Guccione A A, Fagerson T L, Anderson J J
Department of Orthopaedics, Harvard Medical School, Boston, MA, USA.
Phys Ther. 1996 Aug;76(8):818-26. doi: 10.1093/ptj/76.8.818.
Factors that predict functional recovery in the first few days following hip fracture and that may facilitate discharge to the home directly from the acute care setting have not been identified. This study investigated the attainment of key functional milestones by patients and discharge status from an acute care hospital following hip fracture.
Subjects were 162 community-based individuals (59 men, 103 women) aged 60 years or older who were admitted to an acute care hospital following unilateral hip fracture.
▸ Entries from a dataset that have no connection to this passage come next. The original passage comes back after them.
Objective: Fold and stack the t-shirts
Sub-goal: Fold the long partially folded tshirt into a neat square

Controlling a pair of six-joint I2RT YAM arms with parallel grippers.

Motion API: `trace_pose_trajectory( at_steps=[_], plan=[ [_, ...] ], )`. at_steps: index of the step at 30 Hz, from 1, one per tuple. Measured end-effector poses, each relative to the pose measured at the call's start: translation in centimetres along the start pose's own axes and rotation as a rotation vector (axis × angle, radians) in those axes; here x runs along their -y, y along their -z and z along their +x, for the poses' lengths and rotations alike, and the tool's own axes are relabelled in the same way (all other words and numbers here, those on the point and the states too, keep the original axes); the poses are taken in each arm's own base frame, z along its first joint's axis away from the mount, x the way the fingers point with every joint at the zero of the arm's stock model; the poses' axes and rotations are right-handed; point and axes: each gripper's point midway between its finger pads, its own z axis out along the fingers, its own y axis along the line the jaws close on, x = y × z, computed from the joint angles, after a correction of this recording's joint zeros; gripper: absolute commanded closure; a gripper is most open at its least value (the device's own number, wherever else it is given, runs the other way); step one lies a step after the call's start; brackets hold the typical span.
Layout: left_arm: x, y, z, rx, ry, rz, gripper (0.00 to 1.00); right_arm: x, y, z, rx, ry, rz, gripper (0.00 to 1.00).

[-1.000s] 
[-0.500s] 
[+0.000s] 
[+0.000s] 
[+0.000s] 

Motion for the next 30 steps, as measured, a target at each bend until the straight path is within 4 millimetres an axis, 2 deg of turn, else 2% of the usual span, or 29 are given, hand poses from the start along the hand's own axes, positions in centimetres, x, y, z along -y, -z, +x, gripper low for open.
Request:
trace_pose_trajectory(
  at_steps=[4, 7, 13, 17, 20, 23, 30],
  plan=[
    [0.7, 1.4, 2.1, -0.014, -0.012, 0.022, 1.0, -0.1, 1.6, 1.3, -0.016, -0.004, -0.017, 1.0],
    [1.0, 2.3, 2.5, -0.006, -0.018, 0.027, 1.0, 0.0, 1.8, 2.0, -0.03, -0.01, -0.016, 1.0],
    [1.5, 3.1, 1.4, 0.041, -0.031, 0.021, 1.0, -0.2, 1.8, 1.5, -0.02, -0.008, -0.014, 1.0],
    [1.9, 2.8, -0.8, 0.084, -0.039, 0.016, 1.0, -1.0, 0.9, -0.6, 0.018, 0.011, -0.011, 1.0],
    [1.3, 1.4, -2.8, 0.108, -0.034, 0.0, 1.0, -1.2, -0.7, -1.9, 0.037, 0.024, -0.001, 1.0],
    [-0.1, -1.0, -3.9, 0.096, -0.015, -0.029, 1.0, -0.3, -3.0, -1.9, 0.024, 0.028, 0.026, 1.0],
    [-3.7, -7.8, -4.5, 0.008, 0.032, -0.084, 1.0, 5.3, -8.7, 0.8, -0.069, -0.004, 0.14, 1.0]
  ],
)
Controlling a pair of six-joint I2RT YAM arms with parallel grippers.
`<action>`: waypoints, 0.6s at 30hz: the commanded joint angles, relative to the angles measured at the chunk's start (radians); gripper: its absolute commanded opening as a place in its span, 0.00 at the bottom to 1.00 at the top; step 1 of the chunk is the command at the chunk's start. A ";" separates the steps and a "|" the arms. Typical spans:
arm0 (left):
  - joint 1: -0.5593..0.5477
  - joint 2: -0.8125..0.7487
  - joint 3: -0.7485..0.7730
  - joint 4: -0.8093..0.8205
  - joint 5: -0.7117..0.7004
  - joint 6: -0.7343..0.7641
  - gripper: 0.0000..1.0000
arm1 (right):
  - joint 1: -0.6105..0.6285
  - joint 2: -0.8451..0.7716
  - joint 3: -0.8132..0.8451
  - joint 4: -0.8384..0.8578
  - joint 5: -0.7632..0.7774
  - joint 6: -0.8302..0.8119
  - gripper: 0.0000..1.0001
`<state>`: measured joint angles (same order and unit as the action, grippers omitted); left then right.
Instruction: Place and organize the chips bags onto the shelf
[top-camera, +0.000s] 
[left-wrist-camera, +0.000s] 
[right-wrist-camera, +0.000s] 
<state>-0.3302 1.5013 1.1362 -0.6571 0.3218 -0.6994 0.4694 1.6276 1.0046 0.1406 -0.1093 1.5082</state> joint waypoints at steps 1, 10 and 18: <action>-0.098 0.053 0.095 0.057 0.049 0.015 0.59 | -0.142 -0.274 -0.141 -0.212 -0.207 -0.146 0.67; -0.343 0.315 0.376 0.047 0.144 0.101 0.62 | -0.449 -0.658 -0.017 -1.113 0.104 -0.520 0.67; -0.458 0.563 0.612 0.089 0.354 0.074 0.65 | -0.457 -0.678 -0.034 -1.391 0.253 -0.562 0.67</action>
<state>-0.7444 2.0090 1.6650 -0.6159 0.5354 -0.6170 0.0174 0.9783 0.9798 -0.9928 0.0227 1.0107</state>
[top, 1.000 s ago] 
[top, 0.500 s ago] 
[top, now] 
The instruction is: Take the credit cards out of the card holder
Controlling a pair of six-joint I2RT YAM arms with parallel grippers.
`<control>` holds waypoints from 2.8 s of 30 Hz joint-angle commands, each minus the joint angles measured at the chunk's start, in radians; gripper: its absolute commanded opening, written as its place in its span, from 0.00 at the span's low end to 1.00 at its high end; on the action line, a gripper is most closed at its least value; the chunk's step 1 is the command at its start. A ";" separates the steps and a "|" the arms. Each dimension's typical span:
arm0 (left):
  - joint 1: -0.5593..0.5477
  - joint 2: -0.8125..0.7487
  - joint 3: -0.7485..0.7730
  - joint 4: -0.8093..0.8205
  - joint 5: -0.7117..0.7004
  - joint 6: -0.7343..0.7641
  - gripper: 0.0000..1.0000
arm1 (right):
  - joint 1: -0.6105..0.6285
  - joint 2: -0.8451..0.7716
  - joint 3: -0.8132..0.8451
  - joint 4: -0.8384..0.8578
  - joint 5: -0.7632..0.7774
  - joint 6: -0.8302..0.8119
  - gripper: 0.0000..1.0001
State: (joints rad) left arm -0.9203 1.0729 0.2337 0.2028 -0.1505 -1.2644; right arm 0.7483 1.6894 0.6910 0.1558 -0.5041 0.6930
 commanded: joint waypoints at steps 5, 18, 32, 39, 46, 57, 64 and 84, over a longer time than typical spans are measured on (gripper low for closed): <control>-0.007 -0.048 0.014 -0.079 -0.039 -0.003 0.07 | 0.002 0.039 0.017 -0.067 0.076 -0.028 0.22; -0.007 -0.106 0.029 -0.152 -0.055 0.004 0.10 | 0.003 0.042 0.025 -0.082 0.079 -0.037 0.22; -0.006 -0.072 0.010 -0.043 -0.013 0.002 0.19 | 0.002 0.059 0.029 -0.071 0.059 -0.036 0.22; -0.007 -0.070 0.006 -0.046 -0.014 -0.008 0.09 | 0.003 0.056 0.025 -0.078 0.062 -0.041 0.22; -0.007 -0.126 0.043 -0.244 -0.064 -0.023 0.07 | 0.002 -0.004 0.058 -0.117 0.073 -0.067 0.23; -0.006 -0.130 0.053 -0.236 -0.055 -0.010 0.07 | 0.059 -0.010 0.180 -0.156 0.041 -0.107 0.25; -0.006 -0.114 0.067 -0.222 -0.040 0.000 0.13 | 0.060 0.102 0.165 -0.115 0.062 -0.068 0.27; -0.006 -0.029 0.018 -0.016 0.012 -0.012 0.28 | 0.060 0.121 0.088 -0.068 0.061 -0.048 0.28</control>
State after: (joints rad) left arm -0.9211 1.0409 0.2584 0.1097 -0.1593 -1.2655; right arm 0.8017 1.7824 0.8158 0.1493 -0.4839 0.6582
Data on personal, medical surgical, hospital course, and acute rehabilitation factors as well as functional status and placement at the time of discharge were collected. Adjusted odds ratios were calculated to determine predictors of independence in seven types of transfers and ambulation activities and discharge directly to the home.
Subjects who ambulated independently prior to fracture, stayed longer in the acute care setting, and received physical therapy on average more than once a day had improved odds of regaining independence in bed mobility, transfers, and ambulation. Subjects who regained independence and received physical therapy on average more than once a day had improved odds of discharge directly to the home from the acute care setting. Increasing age and postoperative complications reduced the odds of discharge directly home.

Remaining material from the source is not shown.